Comment la France fabrique ses délinquants
GRANDADAM Louis, Ed. Bayard, 2013, 407 p.
L’ouvrage de Louis Grandadam constitue une véritable mine d’informations à la fois passionnantes et particulièrement bien documentées. L’auteur nous propose toute une série de reportages qui dressent un état des lieux d’une grande pertinence sur le traitement de la délinquance des mineurs. Les acteurs et spécialistes que le journaliste est allé rencontrer témoignent d’une dangereuse régression : en l’espace de quelques décennies, notre pays est passé de la protection de l’enfance en danger à la répression d’une population jeune considérée comme dangereuse. Cette dérive s’est construite, entre autre, autour d’un mythe tenace : l’être humain agirait à partir d’un choix rationnel. A la vision d’adolescents délinquants immatures, carencés et impulsifs nécessitant accompagnement et éducation a donc succédé l’image de jeunes considérés comme responsables de leurs actes et devant être dissuadés par une répression croissante, dont le symbole reste l’instauration d’un Tribunal correctionnel pour mineurs.
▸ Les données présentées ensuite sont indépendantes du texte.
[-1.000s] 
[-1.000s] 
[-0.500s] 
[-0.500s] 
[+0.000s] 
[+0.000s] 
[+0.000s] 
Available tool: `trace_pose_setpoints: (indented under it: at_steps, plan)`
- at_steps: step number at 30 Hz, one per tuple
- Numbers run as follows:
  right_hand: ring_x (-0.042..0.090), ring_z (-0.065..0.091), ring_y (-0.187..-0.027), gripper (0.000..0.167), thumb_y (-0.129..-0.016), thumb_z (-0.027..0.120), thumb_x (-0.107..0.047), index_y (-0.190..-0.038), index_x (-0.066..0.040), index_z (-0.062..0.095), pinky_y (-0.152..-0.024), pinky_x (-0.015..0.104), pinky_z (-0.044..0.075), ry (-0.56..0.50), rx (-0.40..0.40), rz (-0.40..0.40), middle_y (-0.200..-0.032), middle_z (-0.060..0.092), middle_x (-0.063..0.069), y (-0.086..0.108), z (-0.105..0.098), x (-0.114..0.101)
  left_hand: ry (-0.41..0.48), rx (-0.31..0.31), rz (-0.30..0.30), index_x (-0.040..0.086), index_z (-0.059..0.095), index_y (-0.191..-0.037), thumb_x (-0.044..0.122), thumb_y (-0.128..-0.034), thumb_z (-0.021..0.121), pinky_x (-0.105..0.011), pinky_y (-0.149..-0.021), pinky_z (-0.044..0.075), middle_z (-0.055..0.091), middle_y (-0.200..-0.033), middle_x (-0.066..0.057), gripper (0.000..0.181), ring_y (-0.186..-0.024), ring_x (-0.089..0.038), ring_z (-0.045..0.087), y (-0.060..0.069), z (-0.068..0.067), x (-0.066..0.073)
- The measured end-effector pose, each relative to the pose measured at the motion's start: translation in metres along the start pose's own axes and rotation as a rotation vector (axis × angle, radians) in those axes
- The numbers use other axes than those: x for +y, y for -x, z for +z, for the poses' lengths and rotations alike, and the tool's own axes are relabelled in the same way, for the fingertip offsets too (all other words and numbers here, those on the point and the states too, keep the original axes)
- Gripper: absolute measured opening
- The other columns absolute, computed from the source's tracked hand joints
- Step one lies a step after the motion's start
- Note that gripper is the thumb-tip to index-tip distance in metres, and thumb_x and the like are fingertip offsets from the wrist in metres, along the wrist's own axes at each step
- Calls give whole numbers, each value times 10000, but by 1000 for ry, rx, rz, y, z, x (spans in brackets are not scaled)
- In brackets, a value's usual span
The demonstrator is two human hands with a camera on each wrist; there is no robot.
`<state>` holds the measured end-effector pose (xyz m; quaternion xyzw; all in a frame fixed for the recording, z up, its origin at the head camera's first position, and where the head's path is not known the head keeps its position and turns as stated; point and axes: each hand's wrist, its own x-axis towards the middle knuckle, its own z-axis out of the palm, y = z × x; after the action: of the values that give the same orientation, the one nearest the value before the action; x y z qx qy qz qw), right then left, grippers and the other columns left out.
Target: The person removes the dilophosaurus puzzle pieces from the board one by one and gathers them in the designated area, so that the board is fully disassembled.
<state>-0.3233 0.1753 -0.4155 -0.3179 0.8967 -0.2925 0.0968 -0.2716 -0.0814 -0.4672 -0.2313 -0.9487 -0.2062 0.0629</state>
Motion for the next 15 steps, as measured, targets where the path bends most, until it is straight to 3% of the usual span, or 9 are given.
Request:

Alors que la justice des enfants inspira longtemps celle des adultes, c’est la tendance inverse qui s’impose aujourd’hui. L’essentiel des budgets de la protection judiciaire de la jeunesse est centré sur l’enfermement, avec pour mission de remettre les jeunes délinquants dans le droit chemin en l’espace de six mois, tous les foyers proposant des espaces de socialisation, d’éducation et d’insertion sur plusieurs années fermant les uns après les autres. Des alternatives existent, pourtant, comme ce service de studios en ville ou cette association « Odyssée » proposant des hébergements en familles d’accueil. Le tour d’horizon international réalisé par l’auteur permet de mettre en perspective les débats en vigueur sur la délinquance des mineurs avec une lueur d’espoir : la tendance amorcée par les USA à la désinflation carcérale qui concerne en premier lieu les adolescents.